Given data

□ □ □ □ □ □ □

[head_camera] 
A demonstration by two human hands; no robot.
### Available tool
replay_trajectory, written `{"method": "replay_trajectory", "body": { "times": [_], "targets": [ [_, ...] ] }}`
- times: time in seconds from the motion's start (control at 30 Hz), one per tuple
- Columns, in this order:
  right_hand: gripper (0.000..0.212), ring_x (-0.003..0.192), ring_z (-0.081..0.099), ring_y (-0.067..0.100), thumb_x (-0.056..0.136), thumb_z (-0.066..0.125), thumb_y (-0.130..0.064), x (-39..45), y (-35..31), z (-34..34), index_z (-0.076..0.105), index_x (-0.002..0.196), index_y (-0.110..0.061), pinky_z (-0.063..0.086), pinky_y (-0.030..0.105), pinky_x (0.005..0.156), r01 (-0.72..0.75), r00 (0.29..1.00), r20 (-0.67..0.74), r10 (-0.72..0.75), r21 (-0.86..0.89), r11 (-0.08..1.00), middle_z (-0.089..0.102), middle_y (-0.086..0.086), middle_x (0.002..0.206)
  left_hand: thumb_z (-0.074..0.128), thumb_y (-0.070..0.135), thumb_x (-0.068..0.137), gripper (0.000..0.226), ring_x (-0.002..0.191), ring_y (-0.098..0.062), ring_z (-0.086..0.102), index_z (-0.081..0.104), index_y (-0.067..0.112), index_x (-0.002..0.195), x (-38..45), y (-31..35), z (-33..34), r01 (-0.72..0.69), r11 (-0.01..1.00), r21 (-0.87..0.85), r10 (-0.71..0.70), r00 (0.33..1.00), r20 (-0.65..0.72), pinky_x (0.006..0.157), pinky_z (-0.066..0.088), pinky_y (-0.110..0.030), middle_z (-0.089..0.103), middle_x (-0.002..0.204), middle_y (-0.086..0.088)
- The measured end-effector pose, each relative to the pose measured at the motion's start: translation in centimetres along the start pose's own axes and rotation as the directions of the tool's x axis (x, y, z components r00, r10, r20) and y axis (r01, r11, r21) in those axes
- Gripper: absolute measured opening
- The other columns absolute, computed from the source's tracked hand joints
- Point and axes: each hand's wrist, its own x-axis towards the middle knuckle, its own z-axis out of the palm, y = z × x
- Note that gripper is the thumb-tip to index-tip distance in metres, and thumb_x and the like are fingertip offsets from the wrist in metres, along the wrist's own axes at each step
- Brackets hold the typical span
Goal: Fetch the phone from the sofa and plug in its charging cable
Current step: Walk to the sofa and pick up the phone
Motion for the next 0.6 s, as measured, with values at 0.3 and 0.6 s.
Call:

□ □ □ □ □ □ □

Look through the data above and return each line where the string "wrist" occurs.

Answer section
- Point and axes: each hand's wrist, its own x-axis towards the middle knuckle, its own z-axis out of the palm, y = z × x
- Note that gripper is the thumb-tip to index-tip distance in metres, and thumb_x and the like are fingertip offsets from the wrist in metres, along the wrist's own axes at each step

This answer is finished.